_TASK INSTRUCTIONS:_ With both ends included, repeat exactly the lines of the entries below from the one containing "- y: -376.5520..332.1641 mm" down to the one containing "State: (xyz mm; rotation", and no others.

_INPUT FOR THIS TASK:_
--------------------------------------------------

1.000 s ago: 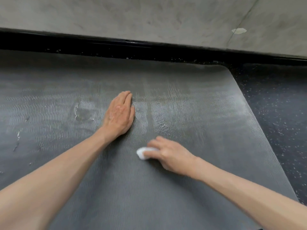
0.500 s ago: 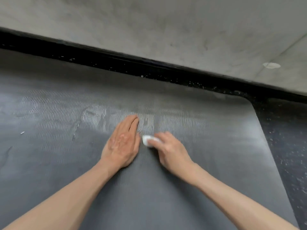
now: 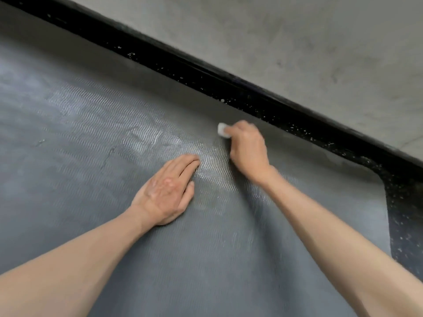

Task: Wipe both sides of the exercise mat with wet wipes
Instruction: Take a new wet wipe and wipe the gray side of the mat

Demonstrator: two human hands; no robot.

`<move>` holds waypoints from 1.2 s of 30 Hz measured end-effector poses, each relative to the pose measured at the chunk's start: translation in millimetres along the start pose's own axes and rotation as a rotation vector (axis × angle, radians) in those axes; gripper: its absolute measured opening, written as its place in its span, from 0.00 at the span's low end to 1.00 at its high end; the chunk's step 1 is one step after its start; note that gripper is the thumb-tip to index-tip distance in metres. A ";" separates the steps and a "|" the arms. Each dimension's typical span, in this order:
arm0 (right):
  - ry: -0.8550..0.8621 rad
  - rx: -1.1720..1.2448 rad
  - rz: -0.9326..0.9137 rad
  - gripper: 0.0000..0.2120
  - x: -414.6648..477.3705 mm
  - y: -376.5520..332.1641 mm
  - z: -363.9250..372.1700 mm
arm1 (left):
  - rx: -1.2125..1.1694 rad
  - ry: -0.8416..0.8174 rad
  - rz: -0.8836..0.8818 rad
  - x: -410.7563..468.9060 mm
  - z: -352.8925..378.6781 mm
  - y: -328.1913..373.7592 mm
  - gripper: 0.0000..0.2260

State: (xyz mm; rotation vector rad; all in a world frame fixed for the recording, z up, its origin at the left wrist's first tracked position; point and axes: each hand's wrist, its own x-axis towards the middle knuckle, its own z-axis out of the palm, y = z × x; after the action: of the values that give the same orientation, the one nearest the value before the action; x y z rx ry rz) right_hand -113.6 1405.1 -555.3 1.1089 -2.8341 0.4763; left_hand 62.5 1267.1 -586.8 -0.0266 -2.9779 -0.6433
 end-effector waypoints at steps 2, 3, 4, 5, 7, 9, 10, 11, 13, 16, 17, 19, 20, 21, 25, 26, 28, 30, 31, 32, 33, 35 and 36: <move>0.024 -0.013 0.060 0.18 9.5 3.5 1.1 | 0.005 -0.003 -0.006 -0.4 0.7 1.7 0.23; 0.042 0.000 0.041 0.17 2.0 1.7 0.7 | 0.010 0.000 -0.008 0.4 -0.2 2.6 0.22; 0.053 0.017 -0.015 0.16 -12.3 -0.8 -0.9 | 0.012 0.002 -0.010 1.2 -1.3 4.0 0.22; 0.051 0.034 -0.075 0.15 -30.0 -3.8 -2.1 | 0.014 -0.001 -0.006 2.4 -2.3 4.0 0.22; -0.004 0.061 -0.172 0.14 -58.6 -4.9 -7.0 | 0.018 -0.012 -0.004 4.7 -4.3 4.9 0.22; -0.065 0.075 -0.173 0.14 -47.7 4.4 -12.1 | 0.022 -0.025 -0.011 3.5 -6.6 6.0 0.23; -0.067 0.055 -0.132 0.14 -29.5 11.4 -12.2 | 0.023 -0.025 -0.009 3.8 -6.9 6.5 0.23; -0.072 0.019 -0.073 0.15 -10.1 18.4 -10.6 | 0.018 -0.023 -0.005 3.9 -6.8 6.5 0.23; -0.067 -0.040 0.017 0.21 22.5 29.6 -8.8 | -0.002 -0.017 -0.005 3.4 -5.5 5.0 0.22; -0.009 0.018 0.114 0.22 26.8 23.7 -5.6 | -0.020 -0.018 -0.025 4.0 -5.1 3.4 0.22; 0.013 0.026 0.097 0.21 15.6 18.1 -5.1 | -0.023 -0.024 -0.024 4.9 -5.6 3.0 0.22; 0.004 0.057 0.010 0.18 -16.6 8.6 -3.0 | -0.019 -0.037 -0.024 5.1 -6.4 2.1 0.22; -0.017 0.074 -0.037 0.17 -26.6 8.0 -4.1 | -0.019 -0.040 -0.024 4.8 -6.1 1.8 0.22; -0.036 0.082 -0.064 0.18 -26.0 11.2 -5.7 | -0.020 -0.047 -0.027 4.4 -5.9 1.3 0.22; -0.028 0.006 0.208 0.23 27.3 29.2 -7.9 | -0.026 -0.057 -0.040 4.1 -4.8 1.3 0.22; -0.020 0.001 0.251 0.24 34.0 29.1 -8.1 | -0.022 -0.062 -0.042 4.3 -4.4 1.2 0.23; -0.020 0.005 0.236 0.24 24.5 19.7 -10.0 | -0.015 -0.070 -0.041 3.9 -3.1 0.9 0.23; -0.032 0.008 0.120 0.21 -9.2 11.1 -10.6 | -0.011 -0.072 -0.045 3.7 -3.5 1.0 0.23; -0.050 0.017 0.056 0.19 -28.3 8.0 -11.9 | -0.006 -0.074 -0.048 3.5 -4.2 1.7 0.23; -0.066 0.028 0.007 0.18 -40.6 6.8 -14.0 | 0.001 -0.074 -0.047 3.7 -4.6 2.4 0.23; -0.091 0.037 -0.021 0.18 -42.1 7.7 -16.7 | 0.004 -0.071 -0.043 4.1 -5.0 2.9 0.23; -0.102 0.009 0.025 0.18 -18.8 14.7 -19.1 | -0.010 -0.065 -0.037 4.3 -5.0 3.0 0.23; -0.090 -0.016 0.087 0.19 -1.6 19.2 -18.4 | -0.017 -0.062 -0.041 4.4 -5.1 2.8 0.23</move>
State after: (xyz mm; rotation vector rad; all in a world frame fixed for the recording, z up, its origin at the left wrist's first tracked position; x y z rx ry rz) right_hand -126.3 1425.1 -543.1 1.0332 -2.9686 0.4186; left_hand 58.7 1267.5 -580.6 0.0131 -3.0400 -0.6851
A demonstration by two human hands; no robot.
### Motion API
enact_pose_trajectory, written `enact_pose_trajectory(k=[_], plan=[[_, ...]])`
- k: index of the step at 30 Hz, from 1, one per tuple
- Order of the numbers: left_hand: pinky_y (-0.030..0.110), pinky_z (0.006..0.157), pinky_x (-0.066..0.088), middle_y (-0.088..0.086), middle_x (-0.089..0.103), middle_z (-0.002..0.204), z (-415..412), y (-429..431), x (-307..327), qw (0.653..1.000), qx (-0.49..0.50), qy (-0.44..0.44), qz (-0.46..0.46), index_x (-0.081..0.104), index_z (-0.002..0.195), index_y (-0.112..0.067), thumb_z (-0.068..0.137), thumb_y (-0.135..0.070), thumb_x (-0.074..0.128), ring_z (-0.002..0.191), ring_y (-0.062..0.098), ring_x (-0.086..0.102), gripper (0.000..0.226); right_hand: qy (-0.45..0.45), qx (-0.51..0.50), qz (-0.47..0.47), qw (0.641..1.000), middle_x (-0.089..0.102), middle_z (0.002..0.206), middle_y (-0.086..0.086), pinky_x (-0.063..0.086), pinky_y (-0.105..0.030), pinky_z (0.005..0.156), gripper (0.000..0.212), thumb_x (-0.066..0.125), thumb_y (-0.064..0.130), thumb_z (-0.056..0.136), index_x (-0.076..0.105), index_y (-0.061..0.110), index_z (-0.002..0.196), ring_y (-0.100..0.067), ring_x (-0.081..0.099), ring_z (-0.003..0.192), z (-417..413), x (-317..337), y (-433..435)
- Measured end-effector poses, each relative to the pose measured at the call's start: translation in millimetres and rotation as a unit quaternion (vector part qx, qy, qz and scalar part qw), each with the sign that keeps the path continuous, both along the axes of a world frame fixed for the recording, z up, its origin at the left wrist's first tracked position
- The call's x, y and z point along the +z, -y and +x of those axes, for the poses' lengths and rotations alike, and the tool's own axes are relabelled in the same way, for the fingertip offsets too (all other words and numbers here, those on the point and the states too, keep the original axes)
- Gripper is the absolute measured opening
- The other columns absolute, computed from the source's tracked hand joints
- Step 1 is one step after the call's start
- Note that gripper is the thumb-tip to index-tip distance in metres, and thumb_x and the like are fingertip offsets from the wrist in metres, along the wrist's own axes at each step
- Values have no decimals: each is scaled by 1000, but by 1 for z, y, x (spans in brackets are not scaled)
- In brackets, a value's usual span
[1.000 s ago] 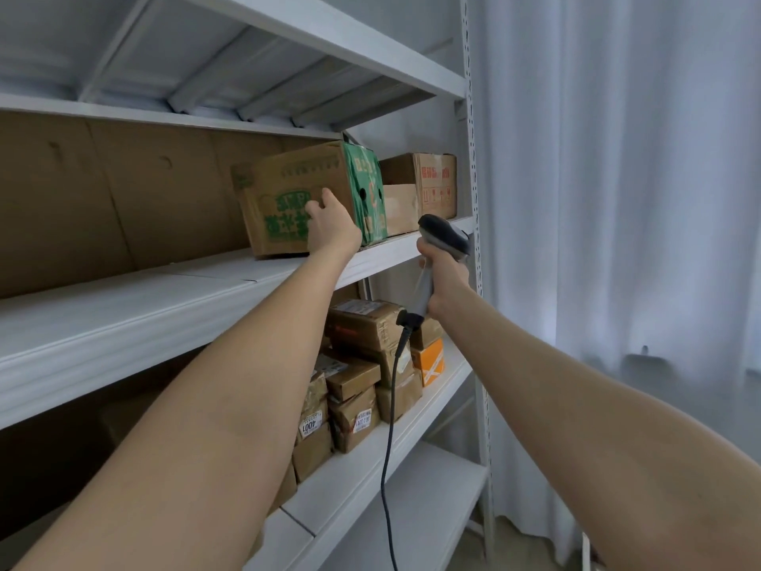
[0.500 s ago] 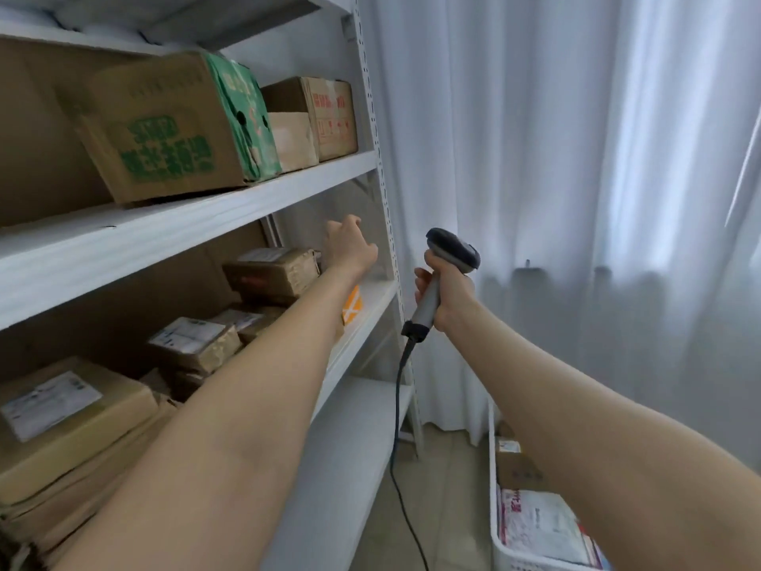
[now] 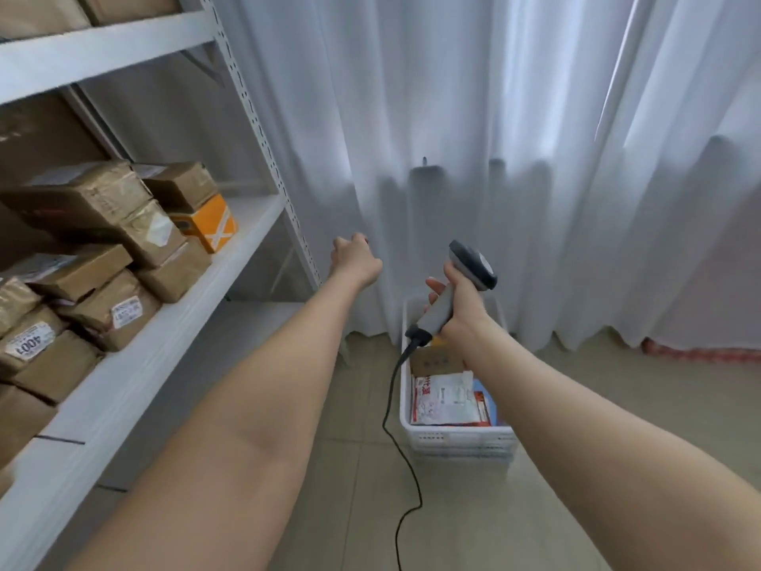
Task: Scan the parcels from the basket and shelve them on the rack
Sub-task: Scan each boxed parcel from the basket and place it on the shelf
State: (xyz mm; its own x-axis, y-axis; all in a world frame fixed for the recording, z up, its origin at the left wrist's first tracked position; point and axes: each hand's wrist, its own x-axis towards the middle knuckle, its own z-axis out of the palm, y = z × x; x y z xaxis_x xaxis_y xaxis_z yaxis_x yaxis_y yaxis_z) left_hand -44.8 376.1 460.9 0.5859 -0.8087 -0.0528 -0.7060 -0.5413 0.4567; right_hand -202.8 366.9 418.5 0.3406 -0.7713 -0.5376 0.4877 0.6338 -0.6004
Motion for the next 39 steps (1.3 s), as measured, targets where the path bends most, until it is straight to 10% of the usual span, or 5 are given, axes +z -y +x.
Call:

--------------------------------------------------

_COMPLETED TASK:_
  - y: -376.5520..332.1641 mm
  - z: -363.9250..372.1700 mm
arm1 (left):
  - rx: -1.2125..1.1694 rad
  - ry: -0.8416..0.8174 rad
  - rz: -0.8836..0.8818 rad
  - x: -410.7563..468.9060 mm
  - z: -352.8925..378.6781 mm
  - y: -328.1913..373.7592 mm
  - gripper: 0.0000..0.2260

State: (xyz mm; rotation vector rad; all in a world frame fixed for the recording, z up, its origin at the left wrist's first tracked position; point and axes: each hand's wrist, its own x-axis towards the middle knuckle, its own z-axis out of the palm, y = z × x; after the action: of the values that give the same orientation, the one nearest the value before the action; x y z rx ry rz) right_hand -113.6 1405.1 -555.3 1.1089 -2.8341 0.4763; left_hand 62.5 1267.1 -586.8 -0.0266 -2.9779 -0.6433

That is the entire output.